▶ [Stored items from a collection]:
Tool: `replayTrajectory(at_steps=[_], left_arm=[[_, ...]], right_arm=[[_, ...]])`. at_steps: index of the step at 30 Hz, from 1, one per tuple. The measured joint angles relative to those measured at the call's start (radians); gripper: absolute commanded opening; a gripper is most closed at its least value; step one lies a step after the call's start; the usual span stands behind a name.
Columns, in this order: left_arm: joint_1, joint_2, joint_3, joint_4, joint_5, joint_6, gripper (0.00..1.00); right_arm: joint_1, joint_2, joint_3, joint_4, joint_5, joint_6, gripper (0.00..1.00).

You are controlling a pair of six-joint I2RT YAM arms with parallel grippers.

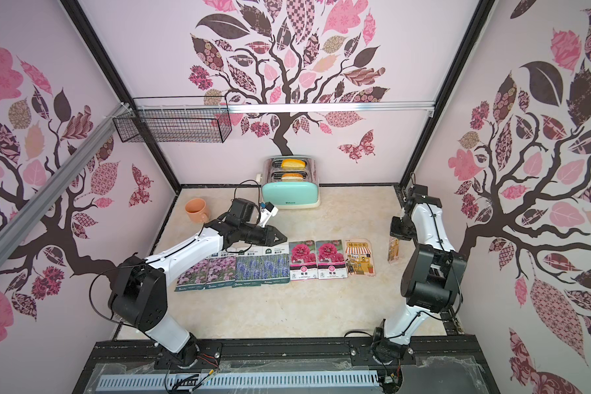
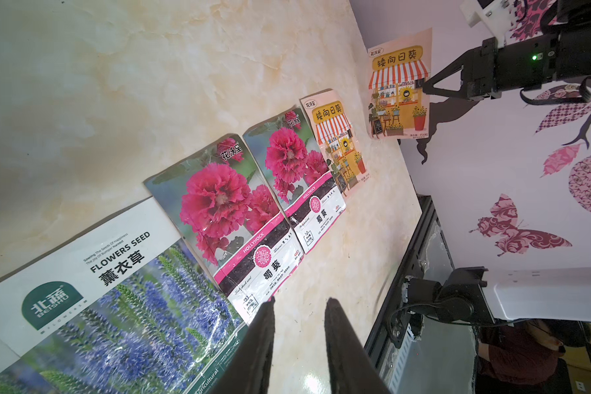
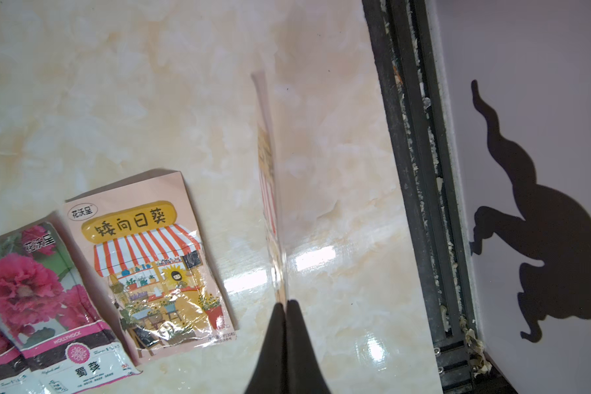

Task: Arrange the seed packets in a row
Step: Place the seed packet at the center of the board.

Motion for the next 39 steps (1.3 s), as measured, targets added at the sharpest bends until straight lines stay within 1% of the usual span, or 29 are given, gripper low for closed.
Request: replayTrajectory(at_steps=[7, 12, 16, 19, 25, 34, 39], left_arm=[[0.005, 0.0, 0.0, 0.015, 0.016, -0.001, 0.28], [0.005, 0.0, 0.0, 0.022, 0.024, -0.002, 0.28], [0.005, 0.0, -0.006, 0.028, 0.027, -0.003, 0.28], [0.008, 0.0, -0.013, 0.028, 0.03, -0.004, 0.28], [0.019, 0.0, -0.016, 0.029, 0.037, -0.004, 0.28], [0.019, 0.0, -0.027, 0.039, 0.055, -0.006, 0.28], [0.019, 0.0, -0.027, 0.043, 0.064, -0.008, 0.28]], right_arm=[[0.002, -0.04, 0.008, -0.034, -0.056, 0.014, 0.0], [0.002, -0.063, 0.002, -0.047, -0.073, 0.014, 0.0], [0.005, -0.045, -0.047, -0.045, -0.074, 0.014, 0.0], [0.008, 0.0, -0.068, -0.048, -0.063, 0.015, 0.0], [0.008, 0.048, -0.076, -0.048, 0.014, 0.023, 0.0], [0.008, 0.106, -0.069, -0.048, 0.173, 0.022, 0.0], [0.008, 0.183, -0.026, -0.05, 0.257, 0.022, 0.0]])
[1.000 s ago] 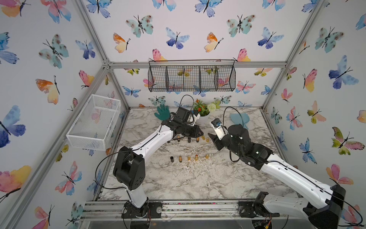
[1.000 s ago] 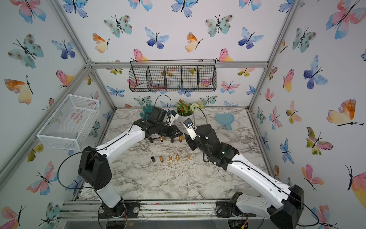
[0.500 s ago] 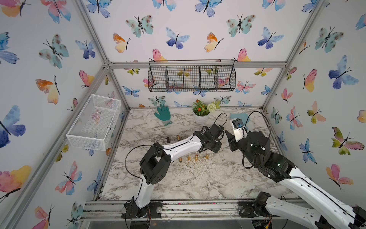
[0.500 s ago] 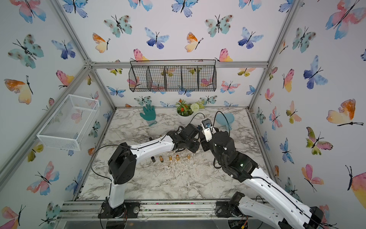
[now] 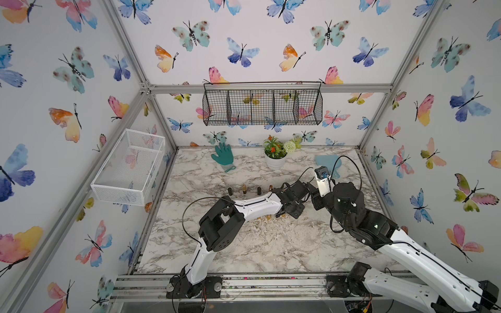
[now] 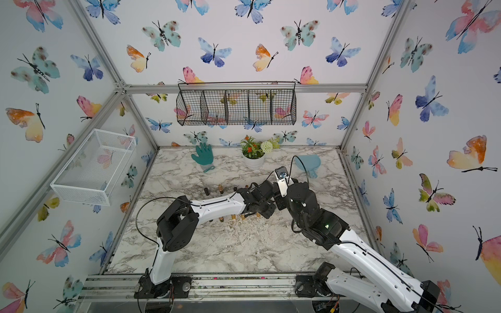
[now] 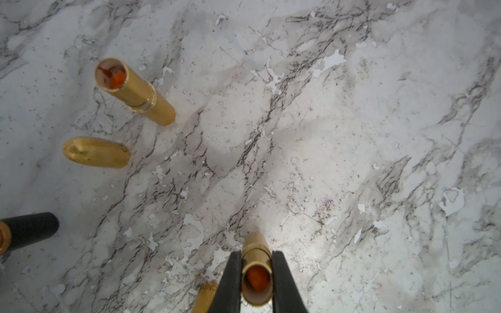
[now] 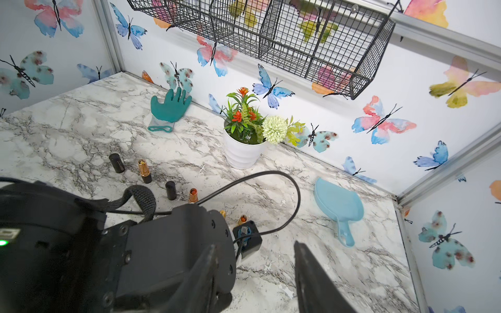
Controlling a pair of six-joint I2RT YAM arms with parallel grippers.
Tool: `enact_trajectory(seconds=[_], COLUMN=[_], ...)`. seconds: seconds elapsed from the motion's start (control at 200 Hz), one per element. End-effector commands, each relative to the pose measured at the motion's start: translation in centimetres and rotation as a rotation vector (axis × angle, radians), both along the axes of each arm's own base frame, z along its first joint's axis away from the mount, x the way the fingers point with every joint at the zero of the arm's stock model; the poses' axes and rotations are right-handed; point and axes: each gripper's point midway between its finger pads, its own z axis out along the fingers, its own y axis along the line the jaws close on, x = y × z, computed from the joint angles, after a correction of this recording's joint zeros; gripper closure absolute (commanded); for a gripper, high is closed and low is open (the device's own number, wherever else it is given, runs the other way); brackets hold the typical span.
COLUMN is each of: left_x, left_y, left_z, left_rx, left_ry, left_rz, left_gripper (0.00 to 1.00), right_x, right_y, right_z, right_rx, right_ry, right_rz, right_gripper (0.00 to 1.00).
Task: Open the lipstick cap
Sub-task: Place the lipstick at the center of the board.
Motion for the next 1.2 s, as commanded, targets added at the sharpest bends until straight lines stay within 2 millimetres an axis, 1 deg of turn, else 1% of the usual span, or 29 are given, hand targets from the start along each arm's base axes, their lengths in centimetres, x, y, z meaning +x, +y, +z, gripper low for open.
enact_trajectory(seconds=[0.0, 0.155, 0.24, 0.29, 0.335, 0.435, 0.516, 0.581, 0.636, 0.666, 0.671, 0.681, 0.726, 0.861, 0.926, 1.031, 1.096, 1.156, 1.196], left_x=[0.0, -0.4, -0.5, -0.6, -0.7, -0.7, -0.5, -0.1, 0.1, 0.3, 0.3, 0.3, 0.5, 1.1, 1.5, 2.4, 3.5, 4.6, 5.5], left_y=[-0.2, -0.3, 0.0, 0.2, 0.3, 0.2, 0.1, 0.1, -0.1, -0.1, -0.2, -0.2, -0.3, 0.1, 0.5, 2.2, 4.1, 6.0, 7.5], left_z=[-0.3, -1.1, -1.6, -1.6, -1.5, -0.6, 0.2, 1.4, 2.9, 3.2, 3.9, 4.7, 6.4, 10.6, 12.1, 14.1, 14.8, 15.3, 15.7], left_rx=[-0.010, -0.015, -0.006, -0.005, -0.008, -0.026, -0.037, -0.056, -0.091, -0.102, -0.116, -0.131, -0.170, -0.249, -0.281, -0.328, -0.348, -0.370, -0.384], left_ry=[-0.011, -0.009, -0.001, 0.003, 0.004, 0.000, -0.013, -0.030, -0.032, -0.025, -0.031, -0.036, -0.043, -0.054, -0.048, -0.044, -0.048, -0.045, -0.048], left_rz=[-0.005, -0.015, -0.008, -0.005, -0.004, 0.000, 0.004, 0.019, 0.022, 0.022, 0.022, 0.021, 0.021, 0.020, 0.030, 0.063, 0.111, 0.161, 0.200], left_gripper=[0.83, 0.81, 0.78, 0.73, 0.67, 0.55, 0.50, 0.47, 0.45, 0.44, 0.44, 0.44, 0.43, 0.40, 0.38, 0.37, 0.35, 0.30, 0.26], right_x=[0.0, 0.1, 0.1, 0.1, 0.1, 0.2, 0.2, 0.2, 0.2, 0.2, 0.2, 0.2, 0.2, 0.5, 0.9, 2.1, 3.0, 3.8, 4.3], right_y=[-0.2, 0.0, 0.1, 0.1, 0.1, 0.2, 0.5, 0.7, 0.7, 0.7, 0.7, 0.7, 0.8, 1.5, 1.9, 2.5, 3.1, 4.0, 4.5], right_z=[0.6, 0.7, 1.1, 1.2, 1.2, 1.1, 1.2, 1.4, 1.4, 1.4, 1.4, 1.4, 1.4, 0.9, 0.6, 0.0, -0.4, -0.7, -0.8], right_rx=[0.028, 0.031, 0.041, 0.045, 0.044, 0.039, 0.043, 0.051, 0.054, 0.054, 0.054, 0.055, 0.059, 0.075, 0.084, 0.095, 0.077, 0.068, 0.067], right_ry=[-0.012, -0.009, -0.012, -0.015, -0.015, -0.010, -0.003, 0.000, 0.000, 0.000, 0.000, 0.000, -0.001, 0.005, 0.007, -0.023, -0.017, -0.010, -0.015], right_rz=[-0.014, -0.009, -0.009, -0.008, -0.010, -0.008, 0.001, 0.008, 0.008, 0.007, 0.007, 0.008, 0.011, 0.021, 0.023, -0.008, -0.022, -0.021, -0.017], right_gripper=[0.53, 0.53, 0.53, 0.53, 0.53, 0.53, 0.53, 0.53, 0.53, 0.53, 0.53, 0.53, 0.53, 0.53, 0.53, 0.53, 0.53, 0.47, 0.40])
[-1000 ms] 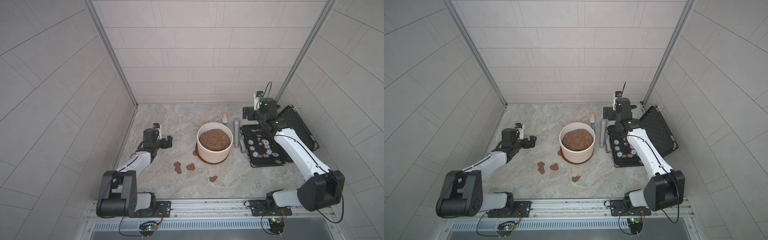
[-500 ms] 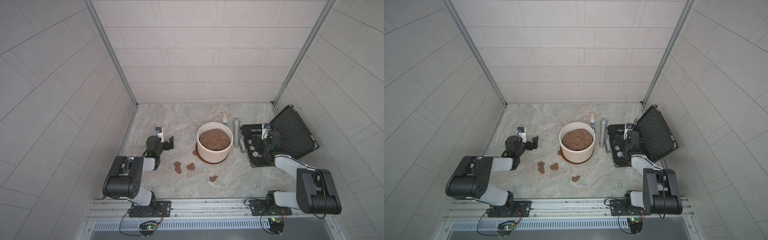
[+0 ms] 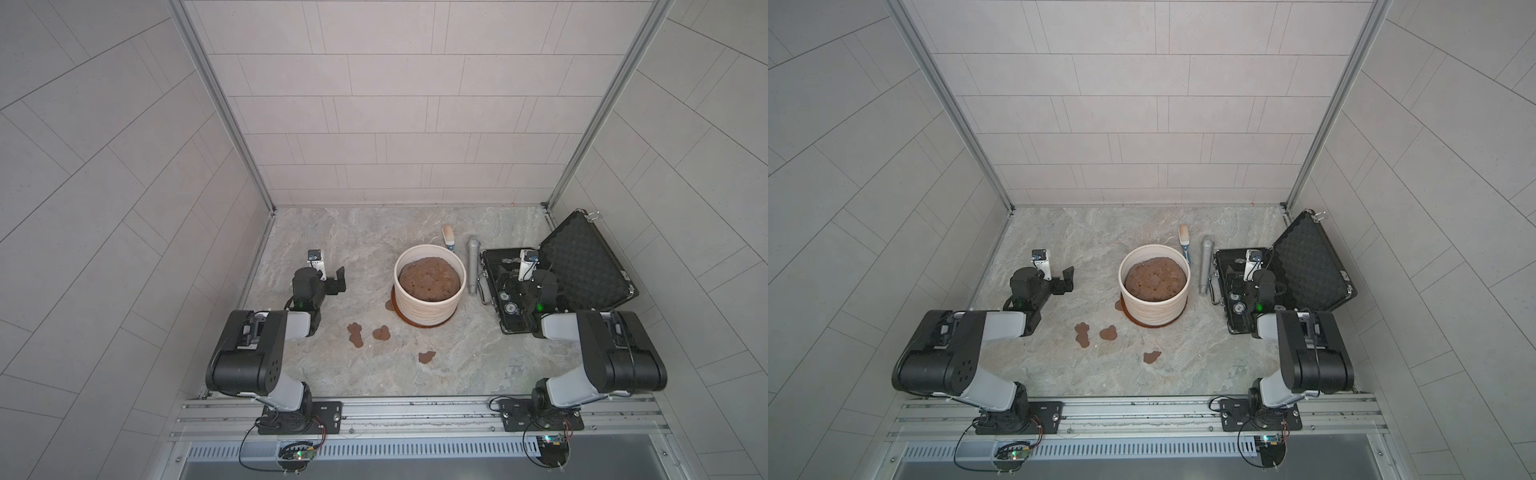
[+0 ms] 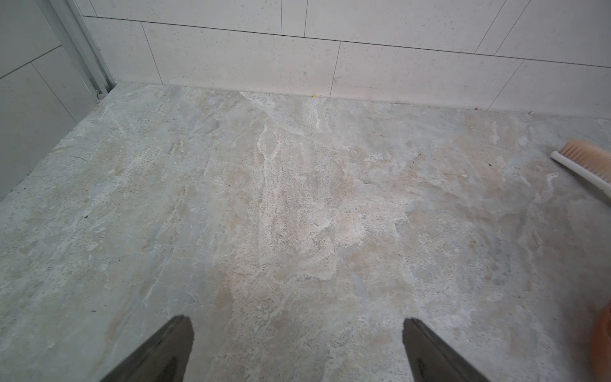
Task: Scrub the dried mud off the ceramic pot
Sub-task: Reset both arms
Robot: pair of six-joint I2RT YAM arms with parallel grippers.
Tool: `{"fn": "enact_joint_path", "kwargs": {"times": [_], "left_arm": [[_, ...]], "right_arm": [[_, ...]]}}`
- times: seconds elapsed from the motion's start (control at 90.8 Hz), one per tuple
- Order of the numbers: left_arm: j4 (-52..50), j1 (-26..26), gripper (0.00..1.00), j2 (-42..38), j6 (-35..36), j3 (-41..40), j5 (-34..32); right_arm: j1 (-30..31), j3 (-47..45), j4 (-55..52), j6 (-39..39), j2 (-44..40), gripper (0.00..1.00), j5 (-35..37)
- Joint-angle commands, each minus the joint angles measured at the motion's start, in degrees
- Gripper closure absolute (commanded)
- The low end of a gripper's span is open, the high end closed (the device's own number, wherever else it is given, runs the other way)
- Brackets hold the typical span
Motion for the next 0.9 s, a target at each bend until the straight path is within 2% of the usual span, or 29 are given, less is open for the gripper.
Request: {"fn": "enact_joint_path", "kwargs": {"times": [0.0,0.055,0.132,0.154,0.231,0.319,0.418,0.506,0.892], "left_arm": [[-0.9,-0.3,0.0,0.0,-0.4,0.8,-0.3],[-0.9,-0.3,0.0,0.0,-0.4,0.7,-0.3],[-0.9,-0.2,0.0,-0.1,-0.4,0.7,-0.2],[-0.9,-0.2,0.0,-0.2,-0.4,0.6,-0.1],[-0.8,-0.2,0.0,-0.3,-0.4,0.5,-0.1],[-0.8,-0.2,0.0,-0.3,-0.4,0.5,-0.1],[-0.8,-0.2,0.0,-0.3,-0.4,0.5,-0.1],[-0.7,-0.2,0.0,-0.3,-0.4,0.5,-0.1],[-0.8,-0.2,0.0,-0.3,-0.4,0.5,-0.1]], "right_arm": [[1.9,-0.5,6.8,-1.8,-0.4,0.0,2.6],[2.4,-1.3,11.0,-1.7,1.4,0.0,3.7],[2.3,1.4,1.3,0.2,-1.1,0.0,8.0],[2.3,1.7,1.5,0.2,-0.9,0.0,8.3],[2.5,0.6,6.5,-0.5,0.8,0.0,7.1],[2.5,1.9,0.9,-0.4,-1.0,0.0,7.0],[2.5,0.9,4.6,-0.4,0.1,0.0,7.0],[2.5,1.8,1.3,-0.5,-0.8,0.0,7.0],[2.5,2.4,1.2,-0.4,-0.1,0.0,6.4]]}}
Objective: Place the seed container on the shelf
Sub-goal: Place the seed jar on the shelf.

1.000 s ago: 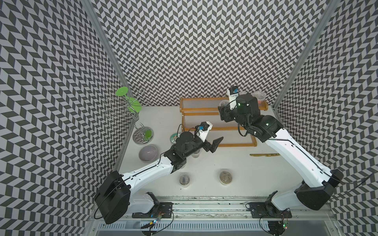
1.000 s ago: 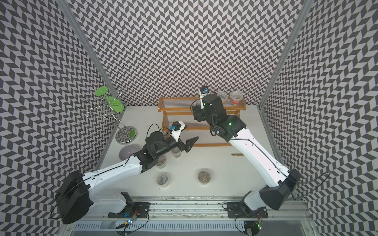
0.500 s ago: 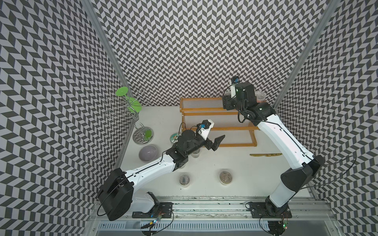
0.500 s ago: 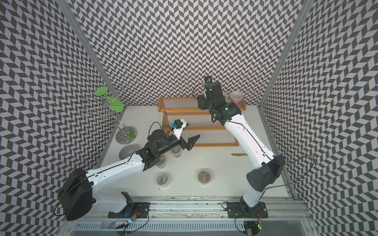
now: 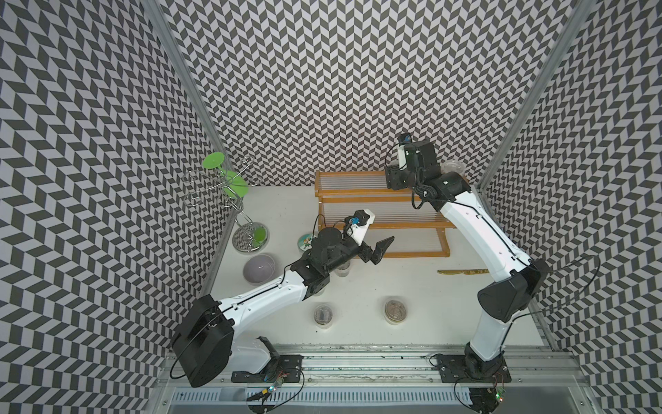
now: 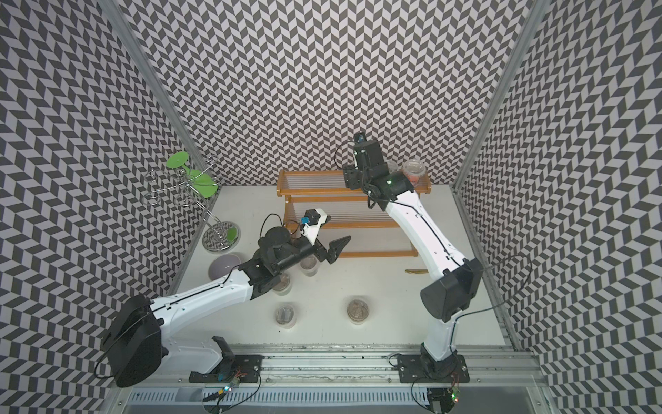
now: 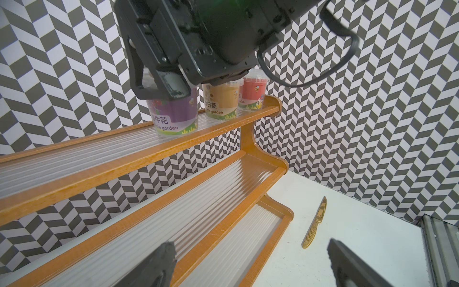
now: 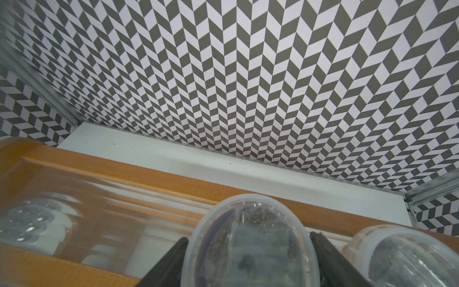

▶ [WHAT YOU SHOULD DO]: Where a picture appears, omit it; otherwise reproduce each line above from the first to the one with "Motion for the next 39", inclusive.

▶ [EXERCISE OUTPUT]:
Tool: `replayTrajectory(at_steps=[_], left_arm=[[_, ...]], right_arm=[[_, ...]])`. at_steps: index of the step at 30 Hz, from 1, one per tuple. The measured joint angles relative to those measured at the call's start (radians); gripper: absolute commanded opening; a gripper is most closed at its least value; step one lies a step after the call's start; the usual span stands behind a name.
Columns, in this order: left_arm: joint_1, joint_2, joint_3, joint_4, joint_5, joint_6, gripper (0.00..1.00); right_arm: joint_1, joint_2, joint_3, joint_4, joint_5, joint_6, gripper (0.00..1.00).

You are controlling a pair of six-joint I2RT YAM arms with parallel grippers.


Task: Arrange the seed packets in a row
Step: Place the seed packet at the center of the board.

Motion for the next 39 steps (1.3 s), as measured, targets added at the sharpest bends until straight lines stay within 1% of the usual span, or 29 are given, gripper low for closed.

That is the complete output for this exercise.